Problem requirements
Read the records below. Copy each line where the string "apart" occurs.

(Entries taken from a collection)

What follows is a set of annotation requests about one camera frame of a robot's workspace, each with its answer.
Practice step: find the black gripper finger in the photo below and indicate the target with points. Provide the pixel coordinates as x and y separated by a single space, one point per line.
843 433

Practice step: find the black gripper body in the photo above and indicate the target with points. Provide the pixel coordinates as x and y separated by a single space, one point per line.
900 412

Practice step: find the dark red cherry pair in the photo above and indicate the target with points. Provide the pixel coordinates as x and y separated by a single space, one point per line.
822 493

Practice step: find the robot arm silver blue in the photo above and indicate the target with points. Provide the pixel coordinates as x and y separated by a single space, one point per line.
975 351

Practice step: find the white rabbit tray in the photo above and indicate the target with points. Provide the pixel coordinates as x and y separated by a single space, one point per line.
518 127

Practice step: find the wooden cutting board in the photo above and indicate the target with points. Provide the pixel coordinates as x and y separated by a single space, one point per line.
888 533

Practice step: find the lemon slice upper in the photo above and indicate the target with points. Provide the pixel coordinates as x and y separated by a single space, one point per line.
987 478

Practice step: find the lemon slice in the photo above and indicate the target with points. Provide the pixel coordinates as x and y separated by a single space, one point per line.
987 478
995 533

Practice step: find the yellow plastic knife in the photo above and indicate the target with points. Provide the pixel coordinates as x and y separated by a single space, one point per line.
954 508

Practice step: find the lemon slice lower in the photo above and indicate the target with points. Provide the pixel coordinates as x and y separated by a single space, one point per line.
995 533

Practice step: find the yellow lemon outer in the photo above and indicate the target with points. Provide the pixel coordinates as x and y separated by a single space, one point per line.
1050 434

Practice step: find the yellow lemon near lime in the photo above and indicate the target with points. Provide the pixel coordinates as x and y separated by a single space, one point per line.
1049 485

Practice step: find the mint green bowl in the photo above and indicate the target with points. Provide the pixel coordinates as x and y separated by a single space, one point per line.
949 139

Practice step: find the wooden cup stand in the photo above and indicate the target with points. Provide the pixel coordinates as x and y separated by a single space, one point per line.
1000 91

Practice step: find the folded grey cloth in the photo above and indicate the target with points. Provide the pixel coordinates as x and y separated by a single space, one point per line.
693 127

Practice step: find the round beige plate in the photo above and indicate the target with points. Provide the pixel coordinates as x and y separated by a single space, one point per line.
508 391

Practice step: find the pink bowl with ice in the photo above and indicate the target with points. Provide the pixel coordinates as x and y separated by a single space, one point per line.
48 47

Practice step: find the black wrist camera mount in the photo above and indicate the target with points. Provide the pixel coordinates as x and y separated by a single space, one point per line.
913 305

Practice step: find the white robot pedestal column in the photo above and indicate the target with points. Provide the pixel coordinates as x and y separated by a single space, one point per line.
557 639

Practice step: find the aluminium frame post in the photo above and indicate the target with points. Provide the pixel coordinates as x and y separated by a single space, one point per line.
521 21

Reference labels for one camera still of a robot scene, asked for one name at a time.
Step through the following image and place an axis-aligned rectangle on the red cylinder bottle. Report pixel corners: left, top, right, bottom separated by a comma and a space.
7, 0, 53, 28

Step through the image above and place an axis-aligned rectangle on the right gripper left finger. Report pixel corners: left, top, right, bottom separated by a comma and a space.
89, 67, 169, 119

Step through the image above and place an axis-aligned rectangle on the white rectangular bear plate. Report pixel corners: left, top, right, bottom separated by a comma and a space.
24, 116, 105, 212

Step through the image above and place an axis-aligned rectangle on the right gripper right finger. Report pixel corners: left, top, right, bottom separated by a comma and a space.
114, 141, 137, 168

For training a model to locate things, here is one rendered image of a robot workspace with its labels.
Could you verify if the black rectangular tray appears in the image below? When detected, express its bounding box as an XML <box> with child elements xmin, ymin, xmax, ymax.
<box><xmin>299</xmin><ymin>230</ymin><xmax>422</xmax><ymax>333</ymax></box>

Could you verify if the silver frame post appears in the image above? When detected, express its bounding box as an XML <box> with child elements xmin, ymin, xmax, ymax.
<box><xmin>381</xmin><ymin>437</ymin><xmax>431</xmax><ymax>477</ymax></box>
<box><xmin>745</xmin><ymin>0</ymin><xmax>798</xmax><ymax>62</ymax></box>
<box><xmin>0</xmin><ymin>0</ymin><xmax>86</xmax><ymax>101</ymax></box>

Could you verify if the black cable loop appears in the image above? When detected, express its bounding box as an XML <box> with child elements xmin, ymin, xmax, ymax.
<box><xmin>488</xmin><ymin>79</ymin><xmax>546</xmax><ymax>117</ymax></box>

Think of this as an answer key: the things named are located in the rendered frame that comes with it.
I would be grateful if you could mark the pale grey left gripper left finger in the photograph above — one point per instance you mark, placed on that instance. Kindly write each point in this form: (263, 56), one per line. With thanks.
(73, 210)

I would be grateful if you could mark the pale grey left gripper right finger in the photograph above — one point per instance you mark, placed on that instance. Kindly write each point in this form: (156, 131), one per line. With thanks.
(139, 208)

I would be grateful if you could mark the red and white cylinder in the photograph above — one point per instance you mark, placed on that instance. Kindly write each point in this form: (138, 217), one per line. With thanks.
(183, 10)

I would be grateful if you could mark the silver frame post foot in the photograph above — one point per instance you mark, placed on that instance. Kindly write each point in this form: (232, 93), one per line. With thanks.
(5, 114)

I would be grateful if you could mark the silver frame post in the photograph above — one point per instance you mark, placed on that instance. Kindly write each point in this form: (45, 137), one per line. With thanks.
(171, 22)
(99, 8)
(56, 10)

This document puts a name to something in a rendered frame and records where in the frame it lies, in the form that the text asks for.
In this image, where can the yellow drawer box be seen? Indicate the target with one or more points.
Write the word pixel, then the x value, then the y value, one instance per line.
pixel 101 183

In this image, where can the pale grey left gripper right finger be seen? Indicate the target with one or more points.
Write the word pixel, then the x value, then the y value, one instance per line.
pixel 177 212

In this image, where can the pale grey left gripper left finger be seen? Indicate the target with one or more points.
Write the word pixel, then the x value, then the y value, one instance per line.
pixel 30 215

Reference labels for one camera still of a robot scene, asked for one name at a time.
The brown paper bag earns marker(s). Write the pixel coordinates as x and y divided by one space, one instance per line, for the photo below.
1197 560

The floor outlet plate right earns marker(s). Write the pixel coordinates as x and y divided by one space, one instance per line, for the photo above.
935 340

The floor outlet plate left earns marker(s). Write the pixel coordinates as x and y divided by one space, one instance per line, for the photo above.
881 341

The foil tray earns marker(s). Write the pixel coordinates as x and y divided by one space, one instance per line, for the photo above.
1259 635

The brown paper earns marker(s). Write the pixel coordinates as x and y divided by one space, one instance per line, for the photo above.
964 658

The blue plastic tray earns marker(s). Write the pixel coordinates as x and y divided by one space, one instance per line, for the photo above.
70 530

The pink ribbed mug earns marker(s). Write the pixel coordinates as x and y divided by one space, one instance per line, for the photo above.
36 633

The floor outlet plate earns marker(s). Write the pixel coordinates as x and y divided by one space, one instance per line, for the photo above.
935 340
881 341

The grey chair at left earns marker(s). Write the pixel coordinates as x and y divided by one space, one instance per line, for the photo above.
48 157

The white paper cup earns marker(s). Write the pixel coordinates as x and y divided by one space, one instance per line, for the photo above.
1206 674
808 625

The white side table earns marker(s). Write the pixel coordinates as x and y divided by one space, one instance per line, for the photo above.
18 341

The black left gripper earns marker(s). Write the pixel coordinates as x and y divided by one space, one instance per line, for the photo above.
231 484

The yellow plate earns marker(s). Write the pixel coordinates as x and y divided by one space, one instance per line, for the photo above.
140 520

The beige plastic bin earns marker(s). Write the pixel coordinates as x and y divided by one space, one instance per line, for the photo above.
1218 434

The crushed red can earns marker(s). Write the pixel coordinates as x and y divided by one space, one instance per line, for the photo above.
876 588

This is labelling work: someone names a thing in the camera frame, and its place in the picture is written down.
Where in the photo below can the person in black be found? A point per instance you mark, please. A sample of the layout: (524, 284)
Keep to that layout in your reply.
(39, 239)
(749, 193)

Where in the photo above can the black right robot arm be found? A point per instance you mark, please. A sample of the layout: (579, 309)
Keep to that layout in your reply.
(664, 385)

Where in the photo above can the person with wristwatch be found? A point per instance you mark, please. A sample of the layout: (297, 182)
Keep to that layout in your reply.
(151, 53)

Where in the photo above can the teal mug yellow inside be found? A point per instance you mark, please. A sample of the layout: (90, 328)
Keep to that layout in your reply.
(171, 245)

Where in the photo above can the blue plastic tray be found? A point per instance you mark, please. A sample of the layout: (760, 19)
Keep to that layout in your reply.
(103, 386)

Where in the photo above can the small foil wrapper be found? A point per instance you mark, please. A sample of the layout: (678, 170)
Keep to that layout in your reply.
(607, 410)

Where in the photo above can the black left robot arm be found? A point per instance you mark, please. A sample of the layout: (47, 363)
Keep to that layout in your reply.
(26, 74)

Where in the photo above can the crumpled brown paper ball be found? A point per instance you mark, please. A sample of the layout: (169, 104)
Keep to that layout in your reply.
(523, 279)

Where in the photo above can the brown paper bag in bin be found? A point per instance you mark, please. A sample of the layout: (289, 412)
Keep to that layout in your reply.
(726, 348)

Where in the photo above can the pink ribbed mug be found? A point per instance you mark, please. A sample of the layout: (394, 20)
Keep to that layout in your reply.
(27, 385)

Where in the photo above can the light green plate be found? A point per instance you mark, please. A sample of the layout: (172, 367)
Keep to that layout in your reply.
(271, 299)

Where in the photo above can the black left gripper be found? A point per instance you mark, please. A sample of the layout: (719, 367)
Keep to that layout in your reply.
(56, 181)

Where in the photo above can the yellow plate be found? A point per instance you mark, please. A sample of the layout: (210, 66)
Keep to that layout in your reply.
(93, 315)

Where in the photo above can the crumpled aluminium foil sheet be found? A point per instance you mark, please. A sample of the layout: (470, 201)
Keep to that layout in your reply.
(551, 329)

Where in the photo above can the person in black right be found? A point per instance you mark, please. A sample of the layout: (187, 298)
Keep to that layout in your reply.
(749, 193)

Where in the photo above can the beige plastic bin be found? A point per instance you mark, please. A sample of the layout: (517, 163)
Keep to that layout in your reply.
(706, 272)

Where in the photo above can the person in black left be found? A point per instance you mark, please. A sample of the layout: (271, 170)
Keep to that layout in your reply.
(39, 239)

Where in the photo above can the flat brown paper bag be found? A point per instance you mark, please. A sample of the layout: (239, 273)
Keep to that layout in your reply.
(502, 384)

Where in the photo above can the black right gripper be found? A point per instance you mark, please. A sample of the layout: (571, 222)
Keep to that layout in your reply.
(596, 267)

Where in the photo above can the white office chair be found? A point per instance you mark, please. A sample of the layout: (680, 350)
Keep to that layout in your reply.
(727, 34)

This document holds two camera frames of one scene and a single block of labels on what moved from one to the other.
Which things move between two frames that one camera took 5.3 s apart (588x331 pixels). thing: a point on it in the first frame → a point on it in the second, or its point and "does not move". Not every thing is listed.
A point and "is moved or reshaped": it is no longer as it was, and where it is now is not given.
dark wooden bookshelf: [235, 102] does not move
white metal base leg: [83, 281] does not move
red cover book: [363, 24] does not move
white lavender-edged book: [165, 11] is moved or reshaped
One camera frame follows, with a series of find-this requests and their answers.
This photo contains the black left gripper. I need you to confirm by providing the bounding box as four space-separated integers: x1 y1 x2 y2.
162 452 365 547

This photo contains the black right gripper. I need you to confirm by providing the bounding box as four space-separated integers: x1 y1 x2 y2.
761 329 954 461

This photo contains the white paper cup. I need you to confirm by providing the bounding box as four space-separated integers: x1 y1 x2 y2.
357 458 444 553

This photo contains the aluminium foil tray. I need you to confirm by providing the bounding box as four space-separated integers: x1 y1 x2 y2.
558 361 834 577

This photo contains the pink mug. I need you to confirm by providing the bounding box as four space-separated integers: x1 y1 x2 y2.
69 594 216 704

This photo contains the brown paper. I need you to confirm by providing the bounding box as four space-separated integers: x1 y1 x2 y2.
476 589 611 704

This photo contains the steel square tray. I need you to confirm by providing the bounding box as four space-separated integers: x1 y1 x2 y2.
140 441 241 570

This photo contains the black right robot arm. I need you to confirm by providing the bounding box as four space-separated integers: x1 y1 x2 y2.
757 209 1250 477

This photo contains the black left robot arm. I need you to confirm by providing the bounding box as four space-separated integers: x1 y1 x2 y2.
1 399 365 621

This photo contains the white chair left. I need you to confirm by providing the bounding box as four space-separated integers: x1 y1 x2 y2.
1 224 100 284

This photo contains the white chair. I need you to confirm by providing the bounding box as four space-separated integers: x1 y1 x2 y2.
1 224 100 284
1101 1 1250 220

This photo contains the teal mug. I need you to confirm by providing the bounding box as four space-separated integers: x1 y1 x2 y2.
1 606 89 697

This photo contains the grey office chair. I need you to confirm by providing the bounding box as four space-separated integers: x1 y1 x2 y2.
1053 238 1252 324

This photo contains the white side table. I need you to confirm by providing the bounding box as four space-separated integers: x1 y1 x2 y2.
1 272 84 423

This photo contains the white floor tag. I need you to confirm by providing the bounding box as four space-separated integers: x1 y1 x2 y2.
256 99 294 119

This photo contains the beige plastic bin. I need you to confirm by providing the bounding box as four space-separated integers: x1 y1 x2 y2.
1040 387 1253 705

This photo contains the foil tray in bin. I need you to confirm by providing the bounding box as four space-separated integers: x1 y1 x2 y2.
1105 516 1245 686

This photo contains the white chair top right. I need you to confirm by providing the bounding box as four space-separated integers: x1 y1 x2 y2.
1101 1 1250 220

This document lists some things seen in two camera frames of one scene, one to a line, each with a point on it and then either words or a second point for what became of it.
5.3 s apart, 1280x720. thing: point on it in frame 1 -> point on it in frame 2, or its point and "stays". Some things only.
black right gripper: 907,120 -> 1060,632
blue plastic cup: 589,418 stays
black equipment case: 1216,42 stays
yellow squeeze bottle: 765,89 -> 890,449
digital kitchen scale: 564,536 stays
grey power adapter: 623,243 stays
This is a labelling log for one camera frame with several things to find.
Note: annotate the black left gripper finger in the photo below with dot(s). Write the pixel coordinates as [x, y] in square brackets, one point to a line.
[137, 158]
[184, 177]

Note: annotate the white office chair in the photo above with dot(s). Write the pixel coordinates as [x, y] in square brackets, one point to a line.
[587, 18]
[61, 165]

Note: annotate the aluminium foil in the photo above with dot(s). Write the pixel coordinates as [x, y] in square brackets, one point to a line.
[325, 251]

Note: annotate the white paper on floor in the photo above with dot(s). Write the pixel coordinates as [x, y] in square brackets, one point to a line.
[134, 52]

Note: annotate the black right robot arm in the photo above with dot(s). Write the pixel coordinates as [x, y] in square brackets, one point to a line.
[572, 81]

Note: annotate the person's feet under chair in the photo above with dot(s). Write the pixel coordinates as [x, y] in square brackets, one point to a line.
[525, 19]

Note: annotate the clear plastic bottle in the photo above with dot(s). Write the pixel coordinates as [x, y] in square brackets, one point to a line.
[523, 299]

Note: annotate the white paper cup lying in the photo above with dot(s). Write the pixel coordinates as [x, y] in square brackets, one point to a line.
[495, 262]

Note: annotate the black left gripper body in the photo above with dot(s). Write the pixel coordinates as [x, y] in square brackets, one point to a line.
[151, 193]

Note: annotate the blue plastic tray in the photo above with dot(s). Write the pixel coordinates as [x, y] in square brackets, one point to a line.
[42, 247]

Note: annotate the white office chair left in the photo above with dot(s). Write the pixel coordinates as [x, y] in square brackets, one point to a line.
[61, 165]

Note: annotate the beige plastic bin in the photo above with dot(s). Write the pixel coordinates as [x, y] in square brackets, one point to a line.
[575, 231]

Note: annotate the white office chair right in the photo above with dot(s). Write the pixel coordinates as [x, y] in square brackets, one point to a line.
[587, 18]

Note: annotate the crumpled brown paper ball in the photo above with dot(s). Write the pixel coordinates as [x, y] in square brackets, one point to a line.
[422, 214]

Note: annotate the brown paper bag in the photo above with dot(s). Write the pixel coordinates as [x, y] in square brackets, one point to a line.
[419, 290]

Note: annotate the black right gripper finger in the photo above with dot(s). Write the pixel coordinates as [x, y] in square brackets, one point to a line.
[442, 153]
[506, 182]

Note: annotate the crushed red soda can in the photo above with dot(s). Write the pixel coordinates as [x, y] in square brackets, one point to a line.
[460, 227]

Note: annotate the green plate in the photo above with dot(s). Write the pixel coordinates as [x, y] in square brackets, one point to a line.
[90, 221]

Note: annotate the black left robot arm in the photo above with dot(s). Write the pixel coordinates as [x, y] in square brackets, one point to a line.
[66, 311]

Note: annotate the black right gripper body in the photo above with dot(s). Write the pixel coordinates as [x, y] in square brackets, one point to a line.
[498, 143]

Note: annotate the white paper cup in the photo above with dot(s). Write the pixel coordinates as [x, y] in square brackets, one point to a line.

Exercise response
Which things move between two frames that one camera took 5.3 s apart (588x331 pixels). thing: a point on it in the first frame → a point on it in the second, or its point and "does not move". Not every thing is listed.
5.3 s apart, 1280x720. thing: point on it in frame 1 -> point on it in frame 2, or its point and "stays". Some things only.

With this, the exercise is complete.